J. B. conscientiously carving the joint at his end of the table, viewed the shrinkage in the decanters with considerable uneasiness. There was nothing prim or kill-joy about J. B. He had no idea of affecting the virtue that denies to another man his cakes and ale. But he was a hard-headed young fellow, not given to self-indulgence of any kind; and although in the State of his birth and earlier years over-drinking was anything but uncommon, he confessed to a sort of contemptuous impatience with the man who did not know when he had enough. It seemed as if one or two of the present company had nearly reached that desirable condition; and still Huddesley travelled about the table, impartial as Fate herself, leaving no glass unfilled; or even half-full. J. B. could see Doctor Vardaman's face but imperfectly around the erection of custard-cups in the centre, but he thought an anxiety equal to his own appeared and vanished there by turns. Once or twice the old gentleman seemed on the edge of signalling Huddesley to hold his hand, but some feeling rooted, most probably in his old-fashioned notions of hospitality, must have restrained him.

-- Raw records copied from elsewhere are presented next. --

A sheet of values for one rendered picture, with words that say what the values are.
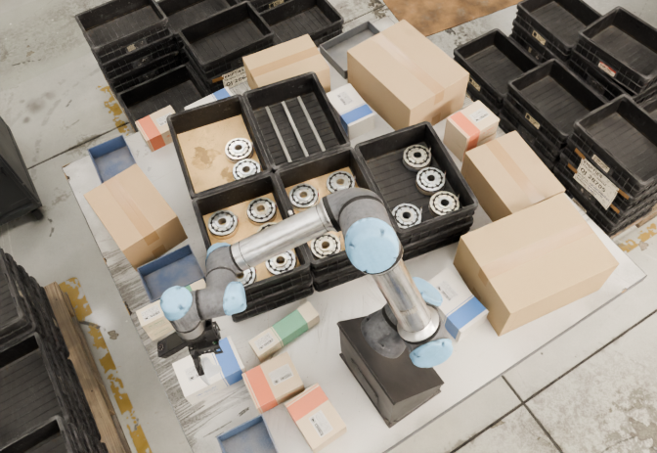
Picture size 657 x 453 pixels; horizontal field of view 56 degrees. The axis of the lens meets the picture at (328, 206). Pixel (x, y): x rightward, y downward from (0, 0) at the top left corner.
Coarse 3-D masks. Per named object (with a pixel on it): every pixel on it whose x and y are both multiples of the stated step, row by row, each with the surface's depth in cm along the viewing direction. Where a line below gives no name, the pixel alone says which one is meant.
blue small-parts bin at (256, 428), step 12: (252, 420) 187; (264, 420) 187; (228, 432) 186; (240, 432) 191; (252, 432) 191; (264, 432) 191; (228, 444) 190; (240, 444) 189; (252, 444) 189; (264, 444) 189
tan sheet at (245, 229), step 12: (240, 204) 221; (204, 216) 219; (240, 216) 219; (276, 216) 218; (240, 228) 216; (252, 228) 216; (216, 240) 214; (228, 240) 214; (240, 240) 213; (264, 264) 208; (240, 276) 206; (264, 276) 206
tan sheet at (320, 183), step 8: (344, 168) 228; (320, 176) 226; (296, 184) 225; (312, 184) 224; (320, 184) 224; (288, 192) 223; (320, 192) 223; (320, 200) 221; (328, 232) 214; (344, 248) 210
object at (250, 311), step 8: (312, 280) 206; (296, 288) 205; (304, 288) 210; (312, 288) 215; (272, 296) 203; (280, 296) 208; (288, 296) 209; (296, 296) 213; (304, 296) 214; (248, 304) 202; (256, 304) 204; (264, 304) 208; (272, 304) 211; (280, 304) 212; (240, 312) 207; (248, 312) 209; (256, 312) 211; (264, 312) 211; (240, 320) 210
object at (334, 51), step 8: (360, 24) 280; (368, 24) 283; (344, 32) 277; (352, 32) 280; (360, 32) 283; (368, 32) 283; (376, 32) 280; (328, 40) 275; (336, 40) 278; (344, 40) 281; (352, 40) 281; (360, 40) 281; (320, 48) 275; (328, 48) 279; (336, 48) 279; (344, 48) 278; (328, 56) 271; (336, 56) 276; (344, 56) 276; (336, 64) 268; (344, 64) 273; (344, 72) 266
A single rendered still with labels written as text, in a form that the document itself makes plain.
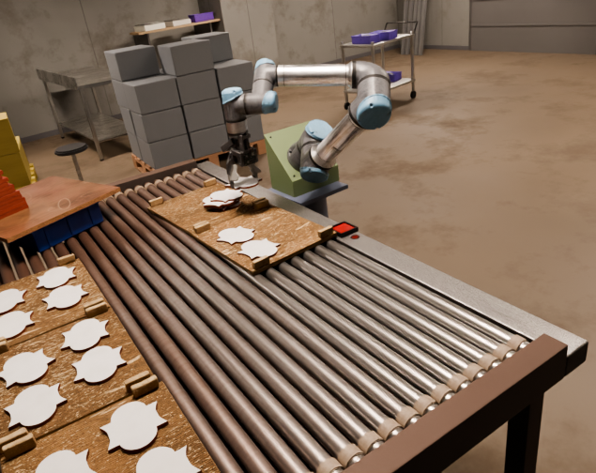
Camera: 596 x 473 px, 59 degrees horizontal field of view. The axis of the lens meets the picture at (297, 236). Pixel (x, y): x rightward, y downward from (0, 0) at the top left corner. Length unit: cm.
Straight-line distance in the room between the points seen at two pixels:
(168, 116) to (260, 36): 429
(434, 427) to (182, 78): 480
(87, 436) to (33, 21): 801
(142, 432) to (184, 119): 465
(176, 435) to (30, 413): 36
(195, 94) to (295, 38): 551
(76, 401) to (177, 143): 442
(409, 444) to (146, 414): 55
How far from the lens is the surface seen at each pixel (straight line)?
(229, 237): 187
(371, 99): 182
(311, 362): 128
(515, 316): 143
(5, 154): 601
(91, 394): 135
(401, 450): 105
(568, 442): 243
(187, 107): 556
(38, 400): 139
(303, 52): 1098
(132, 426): 121
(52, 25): 898
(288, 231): 186
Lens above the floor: 174
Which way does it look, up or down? 26 degrees down
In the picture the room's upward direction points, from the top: 8 degrees counter-clockwise
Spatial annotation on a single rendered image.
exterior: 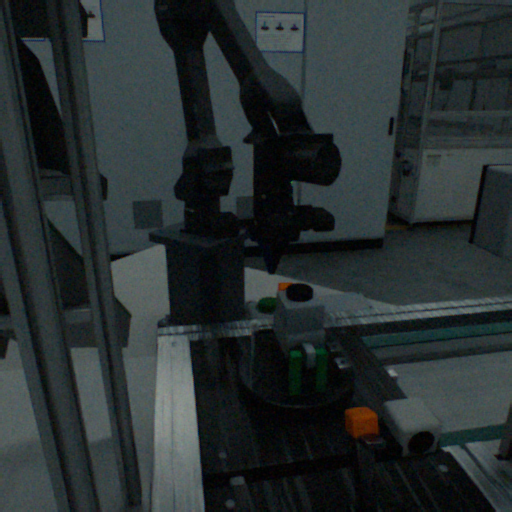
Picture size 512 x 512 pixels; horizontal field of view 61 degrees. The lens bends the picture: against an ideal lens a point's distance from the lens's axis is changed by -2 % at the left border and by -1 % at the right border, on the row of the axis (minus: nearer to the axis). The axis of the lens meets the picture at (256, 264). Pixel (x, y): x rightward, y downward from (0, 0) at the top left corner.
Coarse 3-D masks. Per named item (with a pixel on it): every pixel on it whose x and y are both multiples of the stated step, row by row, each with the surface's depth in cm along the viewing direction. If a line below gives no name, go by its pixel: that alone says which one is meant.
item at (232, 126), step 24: (240, 0) 295; (264, 0) 298; (288, 0) 300; (264, 24) 303; (288, 24) 306; (216, 48) 303; (264, 48) 309; (288, 48) 312; (216, 72) 309; (288, 72) 318; (216, 96) 315; (216, 120) 321; (240, 120) 324; (240, 144) 330; (240, 168) 337; (240, 192) 344; (240, 216) 350
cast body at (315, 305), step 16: (288, 288) 48; (304, 288) 48; (288, 304) 47; (304, 304) 47; (320, 304) 47; (288, 320) 46; (304, 320) 47; (320, 320) 47; (288, 336) 46; (304, 336) 47; (320, 336) 47; (288, 352) 47; (304, 352) 46
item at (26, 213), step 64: (0, 0) 17; (64, 0) 31; (0, 64) 17; (64, 64) 32; (0, 128) 18; (64, 128) 34; (0, 192) 19; (0, 256) 20; (64, 320) 23; (64, 384) 23; (64, 448) 25; (128, 448) 46
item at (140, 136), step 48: (96, 0) 280; (144, 0) 285; (96, 48) 290; (144, 48) 295; (96, 96) 300; (144, 96) 306; (96, 144) 312; (144, 144) 318; (144, 192) 330; (144, 240) 343
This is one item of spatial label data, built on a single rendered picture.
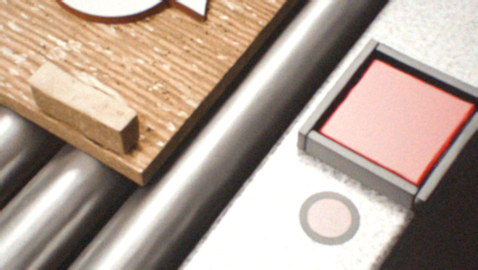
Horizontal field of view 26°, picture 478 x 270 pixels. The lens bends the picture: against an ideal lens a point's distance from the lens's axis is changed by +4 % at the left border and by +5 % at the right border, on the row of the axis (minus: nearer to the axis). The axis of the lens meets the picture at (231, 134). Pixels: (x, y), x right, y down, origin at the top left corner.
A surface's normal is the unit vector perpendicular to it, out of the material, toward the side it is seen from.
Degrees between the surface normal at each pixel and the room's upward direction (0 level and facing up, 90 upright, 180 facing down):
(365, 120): 0
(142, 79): 0
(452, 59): 0
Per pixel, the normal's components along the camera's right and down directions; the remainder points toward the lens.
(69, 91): 0.13, -0.65
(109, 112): -0.08, -0.48
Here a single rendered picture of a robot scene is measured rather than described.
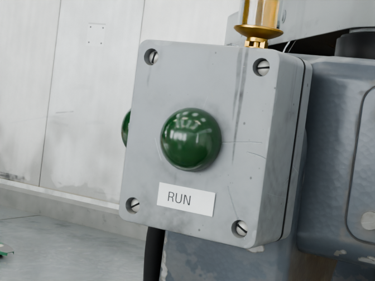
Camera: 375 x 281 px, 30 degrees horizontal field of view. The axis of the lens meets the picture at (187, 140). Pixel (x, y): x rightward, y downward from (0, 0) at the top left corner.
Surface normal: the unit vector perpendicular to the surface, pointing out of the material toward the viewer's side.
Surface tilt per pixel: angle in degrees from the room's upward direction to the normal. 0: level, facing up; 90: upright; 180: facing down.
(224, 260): 90
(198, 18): 90
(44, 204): 90
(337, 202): 90
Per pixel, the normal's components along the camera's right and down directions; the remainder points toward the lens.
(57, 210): -0.48, -0.01
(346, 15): -0.98, -0.11
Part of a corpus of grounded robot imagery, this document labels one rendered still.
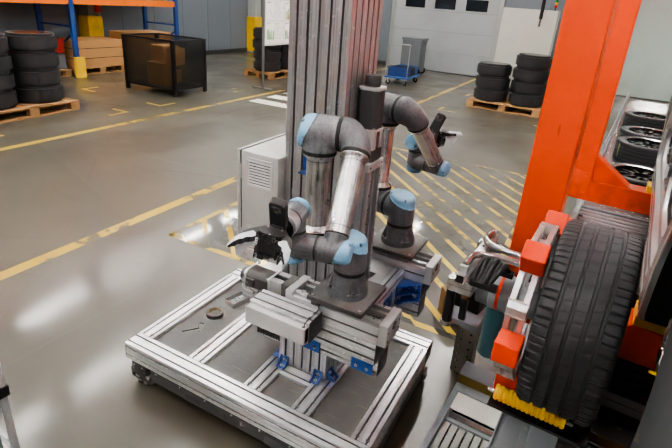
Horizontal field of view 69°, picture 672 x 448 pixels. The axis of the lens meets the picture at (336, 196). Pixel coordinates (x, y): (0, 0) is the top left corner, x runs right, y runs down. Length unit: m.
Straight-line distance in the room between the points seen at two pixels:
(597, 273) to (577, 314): 0.14
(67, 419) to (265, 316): 1.16
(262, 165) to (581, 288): 1.19
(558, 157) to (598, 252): 0.56
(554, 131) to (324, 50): 0.95
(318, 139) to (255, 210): 0.58
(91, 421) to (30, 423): 0.25
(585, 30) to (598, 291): 0.95
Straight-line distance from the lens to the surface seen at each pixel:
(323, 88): 1.80
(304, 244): 1.46
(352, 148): 1.54
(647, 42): 14.66
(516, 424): 2.37
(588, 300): 1.61
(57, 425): 2.67
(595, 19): 2.06
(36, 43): 8.15
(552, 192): 2.17
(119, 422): 2.60
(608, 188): 4.15
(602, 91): 4.02
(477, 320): 2.49
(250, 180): 2.02
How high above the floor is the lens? 1.82
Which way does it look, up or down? 22 degrees down
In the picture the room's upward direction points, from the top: 4 degrees clockwise
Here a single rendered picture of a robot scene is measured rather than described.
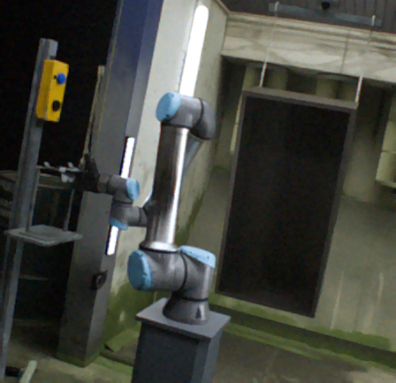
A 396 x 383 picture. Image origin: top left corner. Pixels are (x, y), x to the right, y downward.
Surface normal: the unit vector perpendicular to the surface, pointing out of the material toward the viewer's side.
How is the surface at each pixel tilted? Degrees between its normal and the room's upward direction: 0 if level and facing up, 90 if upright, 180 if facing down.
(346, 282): 57
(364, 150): 90
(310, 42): 90
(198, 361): 90
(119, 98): 90
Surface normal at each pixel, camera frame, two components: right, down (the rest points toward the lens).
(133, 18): -0.29, 0.04
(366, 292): -0.13, -0.51

"Tell you what," said J. B.'s next neighbour confidentially, "Johns is about as full as I like to see him; it don't take much, you know. He's just good and jolly now, but if he gets much more——" He shook his head dubiously. "Say, have you heard anything more about the colonel? I saw Gwynne Peters on the street to-day——"
"Hock or madeira, sir?" said Huddesley in J. B.'s ear. "Hock, sir? Yes, sir."
"It seems the Pallinders—I don't care, hock, I guess. What's the difference anyhow? I don't know one of these wines from the other."
"What about the Pallinders now?" asked J. B.
At that very moment, the length of the table away, Archie Lewis was saying, "Suppose you've heard that about Gwynne Peters, Doctor?"